1845 – Birth of John Thomas Browne in Ballylanders, Co Limerick. He was an Irish Catholic Mayor of Houston, Texas.
1846 – Henry George Grey, 3rd Earl Grey speaks in the House of Lords on the state of Ireland and accepts that ‘Ireland is our disgrace’. If such be the state of things, how then does it arise, and what is its cause? My Lords, it is only by misgovernment that such evils could have been produced: the mere fact that Ireland is in so deplorable and wretched a condition saves whole volumes of argument, and is of itself a complete and irrefutable proof of the misgovernment to which she has been subjected.
1847 – Choctaw Indians collect money to donate to starving Irish Hunger victims.
1897 – Birth of mathematician and physicist, John Lighton Synge, in Dublin.
1889 – Birth of illustrator and writer, Robert Gibbings, in Co Cork.
1893 – Birth of designer of the coveted Oscar statuette and winner of eleven Academy Awards himself, Cedric Gibbons, in Dublin
1917 – Birth of, singer, Josef Locke (Joe McLaughlin), in Derry. https://youtu.be/0UIOYJPRXUE
1918 – John Devoy claims Roger Casement to blame for the 1916 Easter Rising’s failure.
1921 – Scramogue Ambush: An IRA ambush is mounted on Strokestown-Longford road by south Co Roscommon IRA. One British soldier and two policemen were killed.

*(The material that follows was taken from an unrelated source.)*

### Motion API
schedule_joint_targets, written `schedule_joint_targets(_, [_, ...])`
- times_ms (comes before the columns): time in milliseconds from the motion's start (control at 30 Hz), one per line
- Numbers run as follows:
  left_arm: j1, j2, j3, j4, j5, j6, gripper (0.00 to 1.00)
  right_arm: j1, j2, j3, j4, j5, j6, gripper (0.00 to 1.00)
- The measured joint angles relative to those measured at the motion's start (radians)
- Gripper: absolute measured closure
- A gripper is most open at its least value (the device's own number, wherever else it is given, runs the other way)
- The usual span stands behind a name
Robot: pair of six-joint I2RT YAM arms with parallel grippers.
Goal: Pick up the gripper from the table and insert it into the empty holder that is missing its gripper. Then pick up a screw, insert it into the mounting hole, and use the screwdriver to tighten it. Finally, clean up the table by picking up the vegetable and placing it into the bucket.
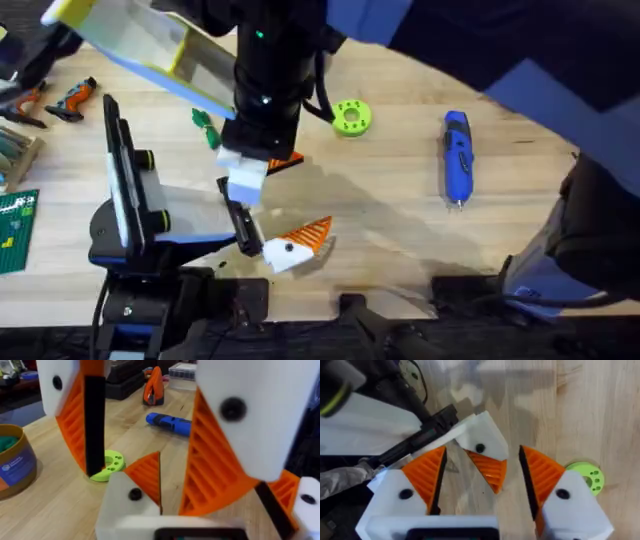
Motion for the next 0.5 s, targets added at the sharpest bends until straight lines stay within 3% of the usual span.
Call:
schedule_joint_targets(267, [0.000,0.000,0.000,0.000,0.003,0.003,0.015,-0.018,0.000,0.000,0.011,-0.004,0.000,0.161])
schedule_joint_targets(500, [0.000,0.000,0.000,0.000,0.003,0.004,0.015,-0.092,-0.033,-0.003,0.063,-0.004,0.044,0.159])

Two Black and Tan constables (Agnew and Buchanan) surrendered and were later shot dead by the IRA. Arms and ammunition including a Hotchkiss machine gun were captured by the IRA, who lost one man killed.

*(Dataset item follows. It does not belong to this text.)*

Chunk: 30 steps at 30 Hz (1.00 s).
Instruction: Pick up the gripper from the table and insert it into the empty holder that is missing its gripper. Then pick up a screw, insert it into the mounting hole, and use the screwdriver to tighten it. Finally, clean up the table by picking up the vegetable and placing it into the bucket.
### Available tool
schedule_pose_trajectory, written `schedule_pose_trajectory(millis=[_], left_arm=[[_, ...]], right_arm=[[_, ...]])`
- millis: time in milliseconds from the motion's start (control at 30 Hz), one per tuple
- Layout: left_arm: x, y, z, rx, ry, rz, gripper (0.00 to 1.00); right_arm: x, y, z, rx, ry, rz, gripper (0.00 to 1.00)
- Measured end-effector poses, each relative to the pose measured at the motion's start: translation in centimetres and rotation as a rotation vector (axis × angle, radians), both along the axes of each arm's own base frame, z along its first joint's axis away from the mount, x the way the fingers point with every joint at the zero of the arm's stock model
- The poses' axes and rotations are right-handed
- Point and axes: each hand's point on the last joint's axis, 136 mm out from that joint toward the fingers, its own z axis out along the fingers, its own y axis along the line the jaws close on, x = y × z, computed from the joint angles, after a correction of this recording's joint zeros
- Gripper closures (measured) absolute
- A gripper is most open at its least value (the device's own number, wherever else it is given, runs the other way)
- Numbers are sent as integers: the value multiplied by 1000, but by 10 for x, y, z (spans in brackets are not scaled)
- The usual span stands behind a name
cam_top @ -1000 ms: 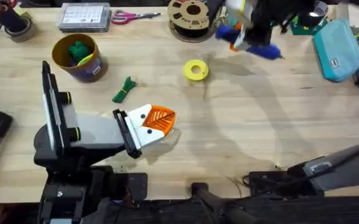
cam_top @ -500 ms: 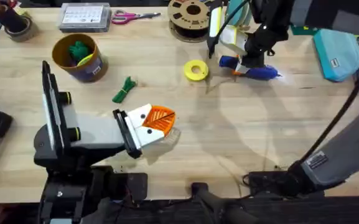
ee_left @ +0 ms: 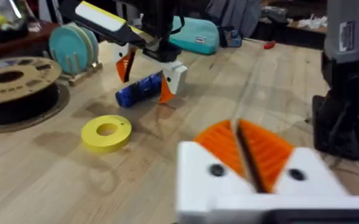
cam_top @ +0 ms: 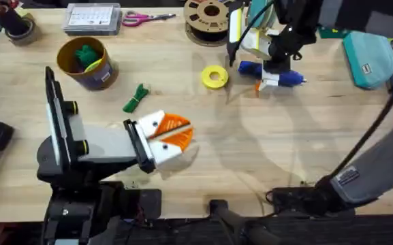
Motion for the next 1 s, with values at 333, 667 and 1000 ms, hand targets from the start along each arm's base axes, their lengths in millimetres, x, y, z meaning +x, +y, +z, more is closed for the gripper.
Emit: schedule_pose_trajectory(millis=[333,667,1000], left_arm=[[0,0,0,-1,1,1,15],[25,15,22,-49,-2,179,17],[41,35,65,56,232,347,16]], right_arm=[[1,10,103,171,-231,-179,6],[-14,11,211,492,-440,-569,6],[-81,3,286,797,-483,-853,6]])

1921 – The Press reported that 28 people were killed and 33 wounded in various ambushes on this day, bringing the total for the previous five days to 65 killed and 67 wounded.
1921 – Clogheen Ambush: Six IRA men from the 1st Battalion, Cork No.1 Brigade are killed when they are surrounded in a barn in Clogheen by the British Army.
1923 – A detachment of National Army troops surrounds a house on Albert Road, Dalkey, Co Dublin, which contains six Anti-Treaty fighters. One Free State soldier is killed and two wounded when the house is stormed, one Republican is also killed and another is wounded in the fire fight. The remaining four and a woman civilian are arrested. Some arms and hundreds of rounds of ammunition are seized by the Free State troops. In a separate incident, another Anti-Treaty fighter is killed in Rathmines. Another is shot dead trying to blow up the Carlton cinema in O’Connell Street
1926 – Fianna Fáil Founded by Éamonn de Valera, after a split in Sinn Féin. The aims of the Party were to secure the unity and independence of Ireland as a Republic.
1951 – Shannon Airport was the base for a rescue operation after a USAF C124 aircraft crashed into the sea – some wreckage was found 450 miles off the west coast, but all 53 people on board are lost.
1971 – Chichester Clark resigned as Prime Minister and was replaced by Brian Faulkner after defeating William Craig in a Unionist Party leadership election. Faulkner’s tenure of office was to prove very short.
1971 – The Local Government Boundaries (Northern Ireland) Act became law. The Act provided for the appointment of a Boundaries Commissioner to recommend the boundaries and names of district council and ward areas.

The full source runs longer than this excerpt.